Amazon Prime membership in Australia, Canada, Germany, Italy, the United Kingdom, India, and the United States includes Amazon Video, the instant streaming of selected films and TV programs at no additional cost. In November 2011, it was announced that Prime members had access to the Kindle Owners' Lending Library, which allows users to borrow up to one title a month of specified popular Kindle e-books.
People with an email address at an academic domain such as .edu or .ac.uk, typically students, are eligible for Prime Student privileges, including discounts on Prime membership.

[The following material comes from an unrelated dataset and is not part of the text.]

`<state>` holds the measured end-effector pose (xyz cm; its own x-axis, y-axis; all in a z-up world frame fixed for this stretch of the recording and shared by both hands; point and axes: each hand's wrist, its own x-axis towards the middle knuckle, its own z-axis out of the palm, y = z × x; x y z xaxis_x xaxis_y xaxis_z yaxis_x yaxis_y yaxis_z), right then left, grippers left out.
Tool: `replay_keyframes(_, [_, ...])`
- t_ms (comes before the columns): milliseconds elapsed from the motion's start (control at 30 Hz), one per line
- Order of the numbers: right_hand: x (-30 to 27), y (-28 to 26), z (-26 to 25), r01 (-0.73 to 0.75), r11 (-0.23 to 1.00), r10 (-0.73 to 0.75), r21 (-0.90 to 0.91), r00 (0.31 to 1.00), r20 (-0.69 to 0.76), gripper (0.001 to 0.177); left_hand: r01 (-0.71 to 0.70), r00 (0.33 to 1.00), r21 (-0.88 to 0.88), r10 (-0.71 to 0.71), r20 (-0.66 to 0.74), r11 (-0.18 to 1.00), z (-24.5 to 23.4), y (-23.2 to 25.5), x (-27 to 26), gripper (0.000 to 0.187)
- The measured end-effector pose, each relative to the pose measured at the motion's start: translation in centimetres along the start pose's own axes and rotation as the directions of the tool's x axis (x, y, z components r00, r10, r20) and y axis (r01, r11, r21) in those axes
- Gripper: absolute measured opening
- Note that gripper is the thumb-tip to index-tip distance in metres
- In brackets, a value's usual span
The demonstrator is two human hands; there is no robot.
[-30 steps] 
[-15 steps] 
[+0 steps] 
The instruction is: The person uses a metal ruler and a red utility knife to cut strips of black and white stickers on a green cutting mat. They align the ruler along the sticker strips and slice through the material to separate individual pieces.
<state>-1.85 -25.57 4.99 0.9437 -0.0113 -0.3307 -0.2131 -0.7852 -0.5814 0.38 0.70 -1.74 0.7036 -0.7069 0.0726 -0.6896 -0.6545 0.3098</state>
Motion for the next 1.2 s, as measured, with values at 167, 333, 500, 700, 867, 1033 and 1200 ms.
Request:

In March 2014, Amazon increased the annual US membership fee for Amazon Prime from $79 to $99. Shortly after this change, Amazon announced Prime Music, providing unlimited, ad-free music streaming. In November 2014, Amazon added Prime Photos, adding unlimited storage of files deemed to be photographs in the users' Amazon Drive. Amazon began offering free same-day delivery to Prime members in 14 United States metropolitan areas in May 2015. In April 2015, Amazon started a trial partnership with Audi and DHL in order to deliver directly into the trunks of Audi cars, available in the Munich, Germany, area to some Audi-connected car users.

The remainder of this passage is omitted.